Holographic Recording and Hierarchical Surface Patterning on Periodic Submicrometer Pillar Arrays of Azo Molecular Glass via Polarized Light Irradiation

Abstract

AbstractPeriodic submiocrometer pillar arrays are fabricated from a photoresponsive azo molecular glass (IA‐Chol) by soft‐lithographic hot embossing with elastomeric poly(dimethylsiloxane) (PDMS) modes. Through deformation of each submicrometer‐sized pillar in response to the local amplitude and polarization of the superimposed electric waves, optical holograms are recorded on the IA‐Chol pillar arrays. When the interference pattern is formed by two polarized beams with opposite‐circular polarizations, the recorded patterns mainly reflect the polarization state variations with spatial phase difference of the interfering waves.

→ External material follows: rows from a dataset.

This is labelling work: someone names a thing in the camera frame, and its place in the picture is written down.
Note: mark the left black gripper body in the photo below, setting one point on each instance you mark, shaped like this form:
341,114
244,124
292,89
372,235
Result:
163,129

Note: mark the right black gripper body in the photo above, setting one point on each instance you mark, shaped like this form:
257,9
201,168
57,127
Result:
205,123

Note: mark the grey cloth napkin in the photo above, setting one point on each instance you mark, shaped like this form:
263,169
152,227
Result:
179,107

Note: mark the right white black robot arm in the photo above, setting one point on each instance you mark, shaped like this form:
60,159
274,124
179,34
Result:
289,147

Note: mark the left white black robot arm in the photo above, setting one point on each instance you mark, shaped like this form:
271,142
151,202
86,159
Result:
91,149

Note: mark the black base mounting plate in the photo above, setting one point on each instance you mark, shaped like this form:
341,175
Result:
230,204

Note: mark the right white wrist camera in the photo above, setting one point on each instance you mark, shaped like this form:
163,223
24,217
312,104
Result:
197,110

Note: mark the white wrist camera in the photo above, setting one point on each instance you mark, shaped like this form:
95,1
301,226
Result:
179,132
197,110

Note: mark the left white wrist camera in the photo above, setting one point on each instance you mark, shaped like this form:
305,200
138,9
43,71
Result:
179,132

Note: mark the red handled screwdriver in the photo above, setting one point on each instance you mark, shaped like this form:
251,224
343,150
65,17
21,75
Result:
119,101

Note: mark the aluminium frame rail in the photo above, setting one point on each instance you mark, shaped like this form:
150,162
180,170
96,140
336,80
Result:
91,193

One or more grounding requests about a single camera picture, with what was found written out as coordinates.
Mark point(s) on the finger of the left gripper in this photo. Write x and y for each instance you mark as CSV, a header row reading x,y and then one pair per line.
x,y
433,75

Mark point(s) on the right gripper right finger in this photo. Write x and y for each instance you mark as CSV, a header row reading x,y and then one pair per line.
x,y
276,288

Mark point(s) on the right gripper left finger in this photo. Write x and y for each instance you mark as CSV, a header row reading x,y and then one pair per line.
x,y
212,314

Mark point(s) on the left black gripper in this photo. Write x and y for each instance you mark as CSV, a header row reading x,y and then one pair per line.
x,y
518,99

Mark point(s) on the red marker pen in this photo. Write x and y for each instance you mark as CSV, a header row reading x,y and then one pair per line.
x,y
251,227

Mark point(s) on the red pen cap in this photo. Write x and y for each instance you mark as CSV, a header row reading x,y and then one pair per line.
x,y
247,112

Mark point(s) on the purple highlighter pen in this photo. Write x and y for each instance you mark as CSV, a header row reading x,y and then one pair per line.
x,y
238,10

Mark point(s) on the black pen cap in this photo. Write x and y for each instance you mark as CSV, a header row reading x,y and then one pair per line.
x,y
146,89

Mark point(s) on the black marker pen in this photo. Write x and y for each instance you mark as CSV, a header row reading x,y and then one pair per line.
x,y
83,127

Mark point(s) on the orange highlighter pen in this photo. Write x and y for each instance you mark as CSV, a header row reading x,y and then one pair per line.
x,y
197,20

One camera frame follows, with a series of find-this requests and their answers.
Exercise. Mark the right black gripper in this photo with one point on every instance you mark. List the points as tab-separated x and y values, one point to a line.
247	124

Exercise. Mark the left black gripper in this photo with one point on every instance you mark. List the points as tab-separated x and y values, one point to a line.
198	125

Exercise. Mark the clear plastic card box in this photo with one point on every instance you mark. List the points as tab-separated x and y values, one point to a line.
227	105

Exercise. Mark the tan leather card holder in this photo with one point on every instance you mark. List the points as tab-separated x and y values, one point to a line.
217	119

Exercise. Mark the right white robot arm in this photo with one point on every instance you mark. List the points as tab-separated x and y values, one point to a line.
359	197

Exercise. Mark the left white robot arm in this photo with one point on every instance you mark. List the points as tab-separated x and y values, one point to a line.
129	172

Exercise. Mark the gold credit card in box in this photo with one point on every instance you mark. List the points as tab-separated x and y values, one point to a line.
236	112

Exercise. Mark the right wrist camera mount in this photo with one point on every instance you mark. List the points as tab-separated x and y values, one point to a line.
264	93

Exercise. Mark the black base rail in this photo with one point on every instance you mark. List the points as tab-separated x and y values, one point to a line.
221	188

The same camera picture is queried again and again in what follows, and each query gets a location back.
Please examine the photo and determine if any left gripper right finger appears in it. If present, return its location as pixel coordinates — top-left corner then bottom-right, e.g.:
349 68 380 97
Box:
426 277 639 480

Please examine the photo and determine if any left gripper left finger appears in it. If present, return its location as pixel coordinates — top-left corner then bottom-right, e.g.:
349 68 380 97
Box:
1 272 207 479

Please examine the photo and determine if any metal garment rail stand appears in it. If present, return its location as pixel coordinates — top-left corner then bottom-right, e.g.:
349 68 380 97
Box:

When two plane waves with the same linear polarizations are superimposed, where the polarization direction is almost the same as the writing beams, the intensity variation of the superimposed electric waves is recorded by the pillar arrays changing spatially with the phase variations. Various ordered surface patterns with distinct hierarchical configurations are successfully developed by the intensity and polarization modulations of the interfering waves. This approach not only allows to directly visualize the intensity and polarization of the coherent light captured by the holograms, but also provides a powerful platform to fabricate various complex surface patterns. The submicrometer pillar arrays can also be used to record polarization hologram and the images are reconstructed by reference light in diffracted spots.